Em seu despacho, o juiz eleitoral diz entender que há claramente abuso dos meios de propaganda, ainda mais na utilização de meio vedado há anos no processo eleitoral brasileiro. “Além disso, reputo relevante a necessidade de se evitar a antecipação do debate eleitoral e o desvirtuamento de propaganda política em geral, bem como a impossibilidade de se restaurar a situação anterior, diante da possível influência causada nos eleitores, se mantida a prática relatada”.

Recorrer à Justiça

Ao jornal Nova Imprensa, o pré-candidato Coronel Stanelis apontou que não existe nenhuma ilegalidade nos outdoors. “Eu fiz divulgando o uso de máscara, pois trata-se apenas de campanha informativa de saúde pública”.

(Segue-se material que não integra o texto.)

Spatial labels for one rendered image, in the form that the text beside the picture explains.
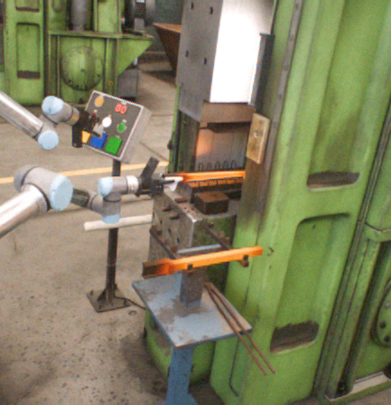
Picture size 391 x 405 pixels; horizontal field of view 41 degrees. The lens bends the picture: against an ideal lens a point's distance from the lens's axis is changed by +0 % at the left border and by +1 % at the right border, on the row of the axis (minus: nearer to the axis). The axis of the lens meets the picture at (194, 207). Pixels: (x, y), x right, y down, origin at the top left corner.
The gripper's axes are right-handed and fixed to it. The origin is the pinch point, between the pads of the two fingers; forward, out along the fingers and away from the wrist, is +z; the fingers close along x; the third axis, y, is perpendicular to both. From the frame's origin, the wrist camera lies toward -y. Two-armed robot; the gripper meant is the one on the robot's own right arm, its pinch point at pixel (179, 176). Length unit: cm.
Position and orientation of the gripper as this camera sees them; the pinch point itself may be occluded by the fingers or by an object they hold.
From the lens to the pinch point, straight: 223.5
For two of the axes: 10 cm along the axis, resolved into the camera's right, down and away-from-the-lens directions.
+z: 8.7, -1.0, 4.8
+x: 4.7, 4.2, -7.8
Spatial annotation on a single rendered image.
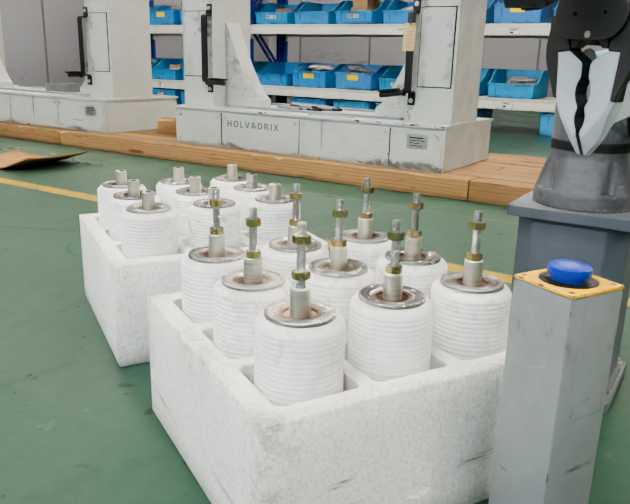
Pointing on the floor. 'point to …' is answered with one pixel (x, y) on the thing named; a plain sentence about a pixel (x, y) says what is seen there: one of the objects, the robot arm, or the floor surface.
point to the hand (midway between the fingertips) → (579, 141)
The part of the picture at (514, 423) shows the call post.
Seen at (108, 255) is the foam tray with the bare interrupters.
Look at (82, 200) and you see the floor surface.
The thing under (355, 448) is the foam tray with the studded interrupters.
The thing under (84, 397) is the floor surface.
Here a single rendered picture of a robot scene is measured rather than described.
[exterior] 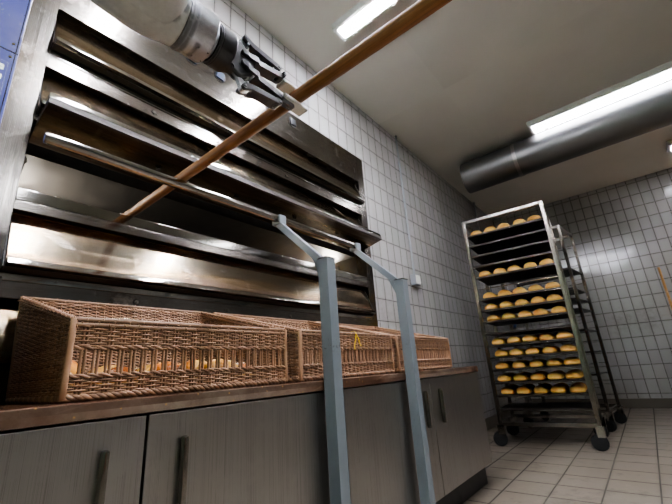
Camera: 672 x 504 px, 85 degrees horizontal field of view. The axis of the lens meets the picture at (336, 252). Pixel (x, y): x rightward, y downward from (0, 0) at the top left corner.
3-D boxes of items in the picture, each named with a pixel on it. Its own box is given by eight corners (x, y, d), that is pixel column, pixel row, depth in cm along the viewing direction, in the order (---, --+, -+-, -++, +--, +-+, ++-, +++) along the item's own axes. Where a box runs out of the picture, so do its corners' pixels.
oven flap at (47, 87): (37, 112, 116) (41, 76, 126) (364, 239, 249) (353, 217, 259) (42, 102, 114) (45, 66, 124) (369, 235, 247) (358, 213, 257)
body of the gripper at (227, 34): (199, 36, 70) (240, 64, 77) (197, 71, 67) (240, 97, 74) (221, 11, 65) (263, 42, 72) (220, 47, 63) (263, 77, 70)
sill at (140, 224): (10, 205, 110) (12, 193, 111) (360, 284, 244) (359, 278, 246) (15, 198, 107) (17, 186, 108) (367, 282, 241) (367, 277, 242)
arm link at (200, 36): (164, 57, 64) (196, 76, 68) (191, 24, 58) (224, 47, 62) (168, 18, 67) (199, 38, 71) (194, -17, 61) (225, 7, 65)
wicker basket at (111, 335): (-7, 404, 92) (16, 295, 100) (199, 387, 134) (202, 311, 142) (54, 404, 63) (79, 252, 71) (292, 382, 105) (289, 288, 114)
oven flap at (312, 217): (48, 101, 106) (27, 142, 116) (382, 239, 240) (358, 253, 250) (49, 95, 107) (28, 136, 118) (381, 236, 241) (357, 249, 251)
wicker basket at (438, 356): (315, 377, 180) (312, 321, 189) (378, 372, 222) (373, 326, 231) (401, 372, 151) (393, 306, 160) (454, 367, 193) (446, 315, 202)
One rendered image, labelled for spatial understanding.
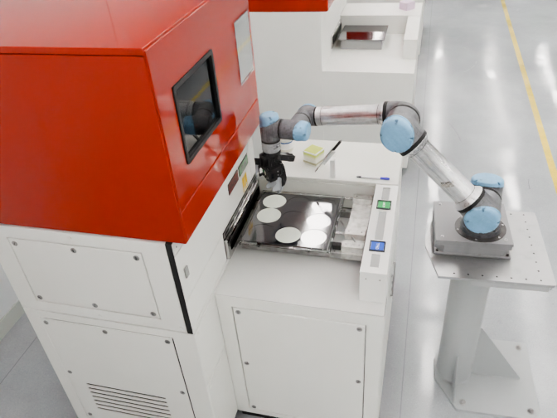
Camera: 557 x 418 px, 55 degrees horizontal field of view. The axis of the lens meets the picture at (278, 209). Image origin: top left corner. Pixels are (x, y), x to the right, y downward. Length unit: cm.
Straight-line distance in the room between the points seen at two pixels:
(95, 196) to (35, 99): 32
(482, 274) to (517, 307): 112
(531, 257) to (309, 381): 99
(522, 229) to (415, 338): 90
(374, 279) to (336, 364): 43
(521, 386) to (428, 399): 44
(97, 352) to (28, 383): 95
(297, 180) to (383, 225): 49
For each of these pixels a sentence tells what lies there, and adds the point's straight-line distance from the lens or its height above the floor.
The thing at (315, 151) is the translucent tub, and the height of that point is 103.
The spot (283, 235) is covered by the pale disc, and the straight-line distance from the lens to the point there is 211.
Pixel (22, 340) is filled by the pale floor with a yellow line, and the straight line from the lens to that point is 336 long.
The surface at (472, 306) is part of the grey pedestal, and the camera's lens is 239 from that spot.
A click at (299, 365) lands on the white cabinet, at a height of 48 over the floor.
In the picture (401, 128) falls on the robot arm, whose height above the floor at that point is 138.
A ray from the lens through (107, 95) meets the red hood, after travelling 143.
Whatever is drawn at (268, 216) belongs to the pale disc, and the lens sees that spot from 221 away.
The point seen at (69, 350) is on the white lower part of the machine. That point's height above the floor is 61.
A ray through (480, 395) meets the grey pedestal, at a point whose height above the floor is 1.
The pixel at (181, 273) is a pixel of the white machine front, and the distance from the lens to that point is 171.
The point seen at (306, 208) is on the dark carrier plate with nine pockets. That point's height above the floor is 90.
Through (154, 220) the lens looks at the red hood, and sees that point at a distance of 159.
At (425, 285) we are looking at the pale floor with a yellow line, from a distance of 322.
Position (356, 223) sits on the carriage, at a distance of 219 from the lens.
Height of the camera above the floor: 221
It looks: 36 degrees down
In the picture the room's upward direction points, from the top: 5 degrees counter-clockwise
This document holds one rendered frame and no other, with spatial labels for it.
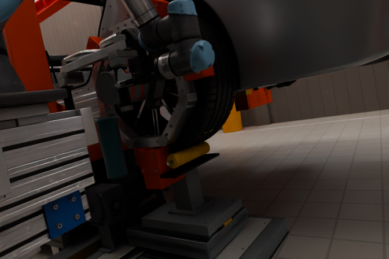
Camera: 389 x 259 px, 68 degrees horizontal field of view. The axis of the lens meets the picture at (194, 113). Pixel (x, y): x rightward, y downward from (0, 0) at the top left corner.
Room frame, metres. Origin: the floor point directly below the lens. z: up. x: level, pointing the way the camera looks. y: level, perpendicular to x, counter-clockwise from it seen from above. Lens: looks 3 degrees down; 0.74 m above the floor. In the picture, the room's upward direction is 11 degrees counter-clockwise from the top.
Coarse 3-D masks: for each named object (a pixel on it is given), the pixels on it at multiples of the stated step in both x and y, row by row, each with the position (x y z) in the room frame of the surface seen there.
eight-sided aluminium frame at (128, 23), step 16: (112, 32) 1.29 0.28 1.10; (96, 64) 1.37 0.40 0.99; (176, 80) 1.10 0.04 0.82; (192, 80) 1.12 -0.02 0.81; (192, 96) 1.10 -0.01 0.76; (112, 112) 1.41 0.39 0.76; (176, 112) 1.12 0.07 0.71; (128, 128) 1.36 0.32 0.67; (176, 128) 1.14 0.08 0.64; (128, 144) 1.30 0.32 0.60; (144, 144) 1.25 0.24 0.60; (160, 144) 1.18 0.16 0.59
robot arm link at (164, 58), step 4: (168, 52) 0.82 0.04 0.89; (160, 56) 0.83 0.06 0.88; (164, 56) 0.81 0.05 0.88; (160, 60) 0.82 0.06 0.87; (164, 60) 0.81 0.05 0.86; (160, 64) 0.81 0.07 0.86; (164, 64) 0.80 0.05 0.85; (160, 68) 0.82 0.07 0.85; (164, 68) 0.81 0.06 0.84; (168, 68) 0.80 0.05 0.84; (160, 72) 0.82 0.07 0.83; (164, 72) 0.82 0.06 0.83; (168, 72) 0.81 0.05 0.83; (172, 72) 0.81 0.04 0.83; (164, 76) 0.83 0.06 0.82; (168, 76) 0.82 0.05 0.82; (172, 76) 0.82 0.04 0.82; (176, 76) 0.82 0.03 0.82
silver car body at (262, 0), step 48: (96, 0) 3.32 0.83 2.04; (240, 0) 1.20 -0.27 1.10; (288, 0) 1.09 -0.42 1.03; (336, 0) 1.00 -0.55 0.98; (384, 0) 0.97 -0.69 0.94; (240, 48) 1.23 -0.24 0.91; (288, 48) 1.11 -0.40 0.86; (336, 48) 1.01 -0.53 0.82; (384, 48) 0.98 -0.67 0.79; (96, 96) 1.86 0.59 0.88
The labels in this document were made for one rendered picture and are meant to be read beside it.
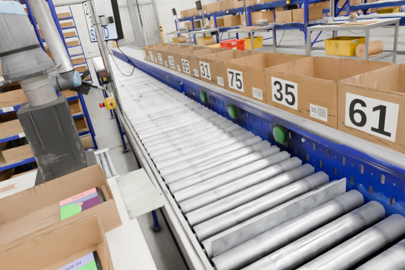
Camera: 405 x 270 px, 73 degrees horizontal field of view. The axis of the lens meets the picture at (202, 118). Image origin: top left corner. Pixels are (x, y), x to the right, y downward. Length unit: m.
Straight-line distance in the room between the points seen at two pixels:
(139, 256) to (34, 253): 0.27
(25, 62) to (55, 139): 0.32
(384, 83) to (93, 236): 1.06
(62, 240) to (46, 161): 0.52
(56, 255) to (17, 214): 0.33
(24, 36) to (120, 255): 0.86
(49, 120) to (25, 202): 0.32
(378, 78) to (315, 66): 0.40
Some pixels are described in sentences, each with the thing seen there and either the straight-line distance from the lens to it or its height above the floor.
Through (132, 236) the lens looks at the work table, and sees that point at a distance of 0.89.
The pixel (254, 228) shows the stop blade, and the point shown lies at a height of 0.76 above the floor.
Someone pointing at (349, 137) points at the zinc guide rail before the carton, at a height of 0.89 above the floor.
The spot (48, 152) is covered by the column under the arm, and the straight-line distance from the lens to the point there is 1.31.
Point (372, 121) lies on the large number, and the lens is 0.93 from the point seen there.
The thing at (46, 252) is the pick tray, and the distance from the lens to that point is 0.90.
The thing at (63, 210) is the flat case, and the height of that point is 0.78.
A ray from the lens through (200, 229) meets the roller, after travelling 0.84.
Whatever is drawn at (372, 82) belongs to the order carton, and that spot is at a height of 1.01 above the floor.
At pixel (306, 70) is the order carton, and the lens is 1.42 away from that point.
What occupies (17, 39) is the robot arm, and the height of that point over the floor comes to 1.34.
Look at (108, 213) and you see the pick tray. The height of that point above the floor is 0.81.
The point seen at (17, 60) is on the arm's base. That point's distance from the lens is 1.25.
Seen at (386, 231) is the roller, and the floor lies 0.75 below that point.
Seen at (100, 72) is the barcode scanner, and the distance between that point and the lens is 1.89.
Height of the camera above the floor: 1.31
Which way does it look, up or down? 20 degrees down
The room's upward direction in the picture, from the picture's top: 10 degrees counter-clockwise
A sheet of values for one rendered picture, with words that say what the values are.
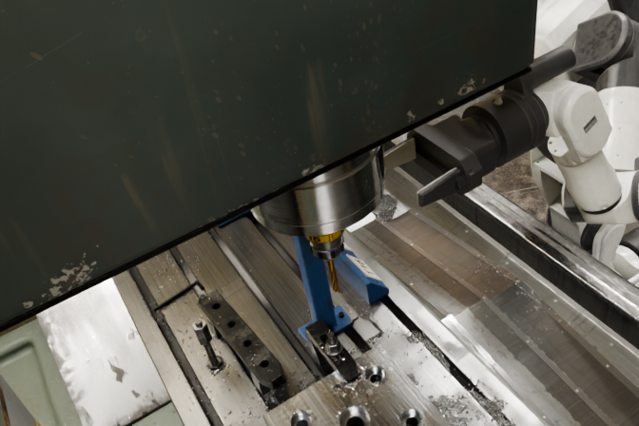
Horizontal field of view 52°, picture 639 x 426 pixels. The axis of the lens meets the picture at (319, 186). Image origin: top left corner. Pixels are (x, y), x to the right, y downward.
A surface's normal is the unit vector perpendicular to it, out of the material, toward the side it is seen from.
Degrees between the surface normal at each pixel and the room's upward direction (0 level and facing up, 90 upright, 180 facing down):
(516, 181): 0
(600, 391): 8
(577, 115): 80
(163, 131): 90
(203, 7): 90
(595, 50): 57
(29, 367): 0
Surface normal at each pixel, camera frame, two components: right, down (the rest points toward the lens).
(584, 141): 0.48, 0.33
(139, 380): 0.07, -0.51
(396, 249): -0.21, -0.83
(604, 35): -0.89, -0.24
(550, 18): -0.47, -0.55
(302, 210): -0.07, 0.63
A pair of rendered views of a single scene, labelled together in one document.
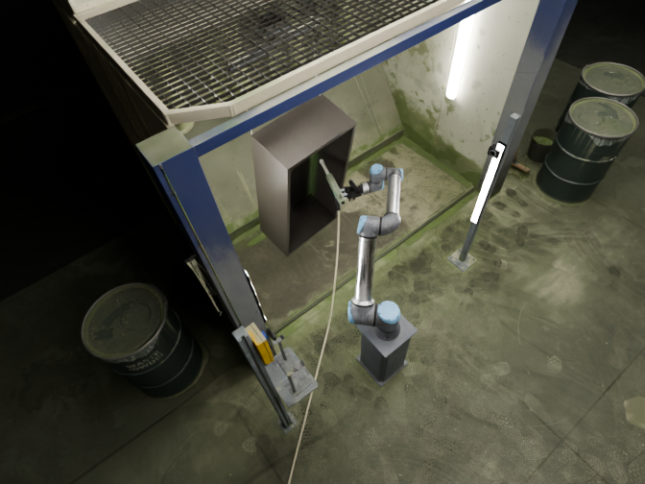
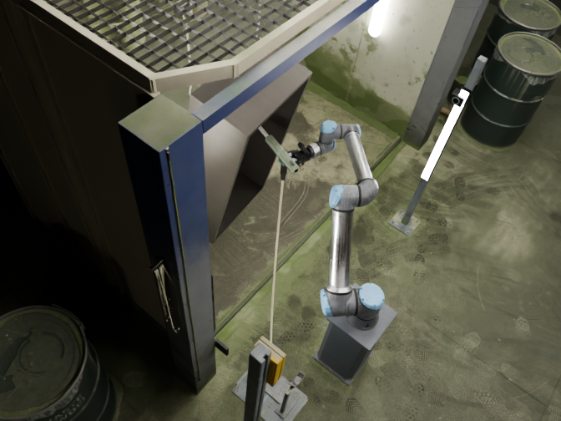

Ainda conforme ele, no entendimento do Tribunal Regional Eleitoral tem acórdãos sobre isso de casos semelhantes ocorridos em Guarulhos e Mauá. “Não se trata de propaganda antecipada, pois não existe pedido de voto, símbolo do partido, número do candidato ou qualquer outra coisa que caracterize tal fato. Qualquer pessoa pode fazer um outdoor como este. Estamos recorrendo da representação e iremos vencer a demanda.